The second largest eigenvalue and vertex-connectivity of regular multigraphs

TL;DR

This paper extends Fiedler's inequality relating algebraic connectivity and vertex connectivity from simple graphs to multigraphs, establishing bounds involving maximum edge multiplicity and constructing extremal examples.

Contribution

It generalizes the inequality between algebraic connectivity and vertex connectivity to multigraphs and provides sharp bounds and constructions for regular multigraphs.

Findings

Extended Fiedler's inequality to multigraphs involving maximum edge multiplicity.

Proved that for regular multigraphs, algebraic connectivity bounds vertex connectivity.

Constructed examples showing the bounds are tight.

Abstract

Let $\mu_2(G)$ be the second smallest Laplacian eigenvalue of a graph $G$. The vertex connectivity of $G$, written $\kappa(G)$, is the minimum size of a vertex set $S$ such that $G-S$ is disconnected.
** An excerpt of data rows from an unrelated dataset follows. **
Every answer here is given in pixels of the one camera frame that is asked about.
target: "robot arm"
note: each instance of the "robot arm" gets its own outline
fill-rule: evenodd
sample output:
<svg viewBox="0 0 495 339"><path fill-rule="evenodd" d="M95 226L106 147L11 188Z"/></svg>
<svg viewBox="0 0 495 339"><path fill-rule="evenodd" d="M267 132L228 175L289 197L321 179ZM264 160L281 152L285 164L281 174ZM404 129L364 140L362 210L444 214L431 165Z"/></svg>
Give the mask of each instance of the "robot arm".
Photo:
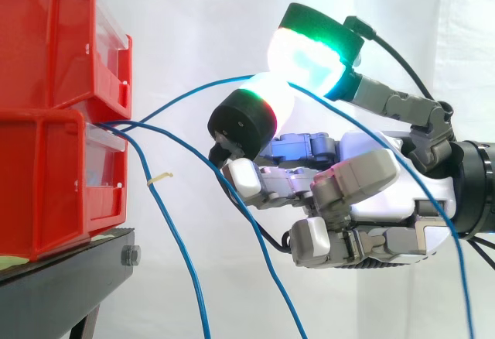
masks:
<svg viewBox="0 0 495 339"><path fill-rule="evenodd" d="M368 77L360 78L350 103L377 115L411 124L410 137L415 149L408 156L417 169L426 173L450 156L452 127L440 103L394 91Z"/></svg>

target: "bolt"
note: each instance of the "bolt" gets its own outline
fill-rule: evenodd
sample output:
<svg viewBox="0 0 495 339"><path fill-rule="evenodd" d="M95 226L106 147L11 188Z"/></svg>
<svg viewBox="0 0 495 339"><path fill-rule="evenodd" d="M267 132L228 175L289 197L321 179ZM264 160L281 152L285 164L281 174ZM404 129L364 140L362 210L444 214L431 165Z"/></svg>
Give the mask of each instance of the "bolt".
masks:
<svg viewBox="0 0 495 339"><path fill-rule="evenodd" d="M122 265L133 267L139 265L141 261L141 247L137 245L126 245L122 249Z"/></svg>

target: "stacked storage bin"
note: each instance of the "stacked storage bin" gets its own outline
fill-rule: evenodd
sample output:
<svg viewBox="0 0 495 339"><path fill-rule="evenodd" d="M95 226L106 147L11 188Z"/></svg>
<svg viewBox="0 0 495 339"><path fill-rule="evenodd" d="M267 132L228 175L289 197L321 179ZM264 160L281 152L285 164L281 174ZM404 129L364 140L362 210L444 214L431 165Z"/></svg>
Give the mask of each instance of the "stacked storage bin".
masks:
<svg viewBox="0 0 495 339"><path fill-rule="evenodd" d="M125 221L131 48L100 0L0 0L0 256L37 260Z"/></svg>

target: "transparent bin front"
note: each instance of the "transparent bin front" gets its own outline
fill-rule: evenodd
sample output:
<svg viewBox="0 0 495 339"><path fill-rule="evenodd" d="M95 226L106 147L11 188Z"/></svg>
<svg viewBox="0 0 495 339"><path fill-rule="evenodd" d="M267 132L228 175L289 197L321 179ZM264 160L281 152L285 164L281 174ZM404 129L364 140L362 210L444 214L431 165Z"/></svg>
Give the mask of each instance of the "transparent bin front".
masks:
<svg viewBox="0 0 495 339"><path fill-rule="evenodd" d="M96 0L96 49L102 63L118 77L118 52L129 48L129 39L110 15L104 3Z"/></svg>
<svg viewBox="0 0 495 339"><path fill-rule="evenodd" d="M124 139L86 124L86 186L119 187L114 183L115 154L124 151Z"/></svg>

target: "white backdrop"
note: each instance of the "white backdrop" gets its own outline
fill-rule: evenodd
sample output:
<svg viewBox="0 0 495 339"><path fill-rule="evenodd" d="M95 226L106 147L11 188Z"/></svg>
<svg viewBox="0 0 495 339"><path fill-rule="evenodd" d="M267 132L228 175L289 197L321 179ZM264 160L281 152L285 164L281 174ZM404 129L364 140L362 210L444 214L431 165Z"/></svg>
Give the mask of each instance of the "white backdrop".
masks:
<svg viewBox="0 0 495 339"><path fill-rule="evenodd" d="M493 97L494 0L104 0L134 40L133 115L139 119L200 84L267 69L266 49L290 2L343 21L357 14L408 59L432 93L456 109L460 139L495 142ZM360 72L398 90L416 92L405 72L372 43ZM203 91L151 122L207 153L206 123L234 85ZM338 104L373 128L404 128ZM300 98L283 132L350 129ZM203 164L151 132L133 131L152 172L172 172L157 184L200 276L213 337L297 338L250 225L225 198ZM94 337L198 338L193 286L166 223L130 153L128 221L136 228L142 263L101 305ZM278 237L301 211L253 211ZM477 337L493 337L493 271L465 247ZM452 245L411 267L346 271L297 269L271 252L310 338L467 337L459 268Z"/></svg>

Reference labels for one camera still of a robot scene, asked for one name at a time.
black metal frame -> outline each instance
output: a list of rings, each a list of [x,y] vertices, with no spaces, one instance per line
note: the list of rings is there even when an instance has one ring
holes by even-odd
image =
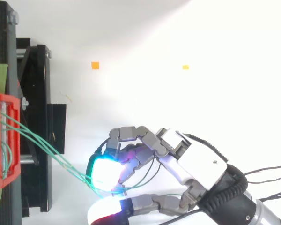
[[[13,9],[0,1],[0,63],[8,64],[6,94],[26,97],[29,106],[21,111],[21,123],[63,154],[66,105],[50,104],[48,48],[30,46],[29,38],[16,40],[15,26],[7,21],[10,11]],[[26,49],[22,59],[17,59],[17,48]],[[29,207],[40,207],[41,212],[52,207],[51,158],[21,137],[23,154],[31,154],[34,164],[21,165],[21,177],[3,189],[0,225],[21,225],[22,216],[29,216]]]
[[[18,79],[29,102],[21,120],[63,154],[66,105],[50,104],[49,49],[30,43],[30,38],[17,38],[17,49],[26,49],[23,58],[17,59]],[[59,135],[58,142],[54,131]],[[21,137],[21,146],[21,154],[31,154],[35,162],[21,165],[22,216],[28,217],[29,207],[40,207],[41,212],[48,212],[52,207],[51,157],[26,138]]]
[[[7,21],[11,11],[13,9],[6,2],[0,1],[0,64],[8,64],[5,92],[18,96],[15,26]],[[21,178],[18,177],[2,190],[0,225],[21,224]]]

orange sticker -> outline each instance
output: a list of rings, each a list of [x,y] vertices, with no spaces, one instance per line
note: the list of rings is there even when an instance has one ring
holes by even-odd
[[[99,62],[92,62],[92,69],[99,69]]]

red plastic bracket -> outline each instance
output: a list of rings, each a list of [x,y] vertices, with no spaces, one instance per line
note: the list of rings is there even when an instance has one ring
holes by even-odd
[[[20,121],[20,100],[14,96],[0,94],[0,103],[5,102],[7,104],[7,115]],[[7,123],[15,128],[20,126],[7,119]],[[13,160],[12,164],[7,172],[7,177],[3,180],[3,165],[2,165],[2,152],[1,152],[1,130],[0,130],[0,189],[14,181],[21,174],[21,156],[20,156],[20,134],[16,131],[10,130],[7,132],[7,143],[12,151]]]

metal screw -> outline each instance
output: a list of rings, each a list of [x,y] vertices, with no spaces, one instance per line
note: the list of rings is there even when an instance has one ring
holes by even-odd
[[[46,58],[47,58],[47,59],[51,59],[51,58],[52,58],[52,52],[51,52],[51,50],[47,50],[47,51],[46,51]]]
[[[27,106],[29,106],[29,102],[26,100],[25,97],[22,97],[21,98],[21,108],[23,110],[26,110]]]
[[[11,25],[18,25],[19,24],[19,14],[16,11],[11,11],[8,13],[7,21]]]

green wire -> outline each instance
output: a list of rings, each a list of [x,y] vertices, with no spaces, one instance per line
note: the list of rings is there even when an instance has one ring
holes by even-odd
[[[43,151],[45,151],[48,155],[50,155],[52,158],[54,158],[60,165],[62,165],[63,167],[67,167],[66,170],[68,172],[70,172],[73,176],[75,176],[76,178],[78,178],[79,180],[81,180],[82,182],[84,183],[87,183],[87,185],[91,188],[94,188],[94,186],[92,186],[91,184],[89,184],[87,182],[86,179],[82,179],[81,177],[77,176],[76,174],[74,174],[71,169],[73,168],[73,166],[68,166],[64,163],[62,163],[46,146],[41,146],[38,142],[36,142],[35,140],[33,140],[31,137],[29,137],[28,135],[26,135],[24,132],[27,132],[29,133],[26,129],[18,129],[18,128],[14,128],[13,126],[7,124],[7,123],[4,123],[2,122],[2,124],[4,124],[5,126],[7,127],[10,127],[11,129],[5,129],[5,130],[2,130],[2,131],[8,131],[8,130],[15,130],[17,131],[18,133],[20,133],[21,135],[23,135],[24,137],[26,137],[27,139],[31,140],[34,144],[36,144],[38,147],[40,147]]]
[[[13,153],[11,152],[11,149],[7,143],[1,142],[1,144],[4,144],[9,152],[9,163],[8,163],[8,168],[7,168],[9,170],[11,163],[13,162]]]
[[[100,190],[96,187],[94,187],[92,184],[90,184],[86,178],[90,178],[89,176],[81,173],[80,171],[78,171],[70,162],[68,162],[55,148],[53,148],[45,139],[43,139],[42,137],[38,136],[37,134],[33,133],[32,131],[30,131],[27,127],[25,127],[23,124],[19,123],[18,121],[16,121],[14,118],[12,117],[9,117],[8,115],[4,114],[4,113],[1,113],[3,116],[5,116],[6,118],[12,120],[13,122],[15,122],[16,124],[18,124],[19,126],[23,127],[23,129],[21,128],[15,128],[7,123],[4,123],[4,122],[1,122],[2,124],[6,125],[7,127],[11,128],[11,130],[15,130],[17,132],[19,132],[21,135],[23,135],[24,137],[28,138],[29,140],[31,140],[33,143],[35,143],[38,147],[40,147],[42,150],[44,150],[49,156],[51,156],[52,158],[54,158],[60,165],[62,165],[64,168],[66,168],[66,170],[68,172],[70,172],[73,176],[77,177],[78,179],[80,179],[82,182],[86,183],[90,188],[92,188],[96,194],[97,191],[96,190]],[[36,142],[35,140],[33,140],[32,138],[30,138],[28,135],[24,134],[24,133],[29,133],[31,134],[38,142]],[[67,165],[63,162],[61,162],[53,153],[52,151],[50,151],[48,149],[48,147],[54,151],[62,160],[64,160]],[[149,170],[147,171],[146,175],[143,177],[143,179],[141,181],[139,181],[136,185],[132,186],[132,187],[114,187],[116,189],[120,189],[120,191],[110,191],[109,193],[123,193],[127,190],[130,190],[130,189],[133,189],[133,188],[139,188],[139,187],[142,187],[144,185],[146,185],[147,183],[149,183],[158,173],[159,169],[160,169],[160,166],[159,165],[159,168],[157,170],[157,172],[155,173],[155,175],[150,179],[148,180],[146,183],[142,184],[142,185],[139,185],[144,179],[145,177],[147,176]]]
[[[6,149],[5,148],[2,148],[2,152],[3,152],[3,155],[4,155],[4,161],[5,161],[5,168],[4,168],[4,171],[3,171],[3,179],[6,178],[7,176],[7,165],[8,165],[8,161],[7,161],[7,152],[6,152]]]

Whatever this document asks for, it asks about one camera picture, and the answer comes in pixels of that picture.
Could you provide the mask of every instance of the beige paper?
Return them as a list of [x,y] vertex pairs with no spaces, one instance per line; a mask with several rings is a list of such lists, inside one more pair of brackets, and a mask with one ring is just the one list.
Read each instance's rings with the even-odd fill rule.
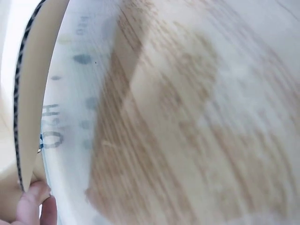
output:
[[27,191],[39,146],[42,107],[51,57],[68,0],[46,0],[34,18],[23,50],[14,127],[22,185]]

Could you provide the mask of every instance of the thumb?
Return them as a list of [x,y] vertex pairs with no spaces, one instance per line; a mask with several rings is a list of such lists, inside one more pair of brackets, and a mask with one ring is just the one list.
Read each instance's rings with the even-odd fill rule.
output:
[[46,183],[38,181],[31,184],[18,203],[16,220],[24,224],[39,225],[39,206],[48,197],[50,188]]

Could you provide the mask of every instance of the wood grain surface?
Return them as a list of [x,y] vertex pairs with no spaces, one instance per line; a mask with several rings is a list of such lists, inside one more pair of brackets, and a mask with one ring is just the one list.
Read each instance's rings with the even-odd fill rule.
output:
[[297,15],[292,0],[124,0],[91,204],[113,224],[299,224]]

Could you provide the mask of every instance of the human hand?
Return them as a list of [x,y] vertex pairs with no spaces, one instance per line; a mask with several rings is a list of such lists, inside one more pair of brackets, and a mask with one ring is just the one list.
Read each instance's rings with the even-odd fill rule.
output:
[[[57,209],[56,201],[50,195],[49,186],[38,181],[29,187],[26,193],[23,193],[16,213],[16,221],[11,225],[56,225],[57,224]],[[41,218],[39,219],[39,206],[42,204]],[[9,223],[0,220],[0,225],[9,225]]]

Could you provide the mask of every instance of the gray dot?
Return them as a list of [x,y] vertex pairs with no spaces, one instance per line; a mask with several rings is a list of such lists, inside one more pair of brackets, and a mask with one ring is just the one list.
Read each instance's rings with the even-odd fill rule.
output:
[[52,77],[51,77],[51,80],[53,80],[53,81],[58,81],[58,80],[60,80],[60,79],[61,79],[60,76],[52,76]]
[[83,120],[80,122],[79,126],[82,129],[89,129],[90,128],[90,122],[88,120]]
[[84,140],[82,145],[85,149],[92,149],[93,148],[93,144],[92,144],[91,140]]
[[86,55],[86,54],[75,55],[75,56],[73,56],[73,59],[75,60],[75,62],[84,64],[84,65],[89,64],[92,61],[91,56]]
[[98,104],[98,100],[96,97],[90,97],[85,100],[85,106],[88,109],[95,110]]
Fiedler proved that $\mu_2(G) \le \kappa(G)$ for a non-complete simple graph $G$; for this reason $\mu_2(G)$ is called the "algebraic connectivity" of $G$. We extend his result to multigraphs. For a pair of vertices $u$ and $v$, let $m(u,v)$ be the number of edges with endpoints $u$ and $v$. For a vertex $v$, let $m(v)=\max_{u \in N(v)} m(v,u)$, where $N(v)$ is the set of neighbors of $v$, and let $m(G)=\max_{v \in V(G)} m(v)$. We prove that for any multigraph $G$ whose underlying graph is not a complete graph, $\mu_2(G) \le \kappa(G) m(G)$. We also prove that for any $d$-regular multigraph $G$ whose underlying graph is not the complete graph with 2 vertices, if $\mu_2(G) > \frac d4$, then $G$ is 2-connected. For $t\ge2$ and infinitely many $d$, we construct $d$-regular multigraphs $H$ with $\mu_2(H)=d$, $\kappa(H)=t$, and $m(H)=\frac dt$. These graphs show that the inequality $\mu_2(G) \le \kappa(G) m(G)$ is sharp. In addition, we prove that if $G$ is a $d$-regular multigraph whose underlying graph is not a complete graph, then $\mu_2(G) \le d$; equality holds for the graphs in the construction.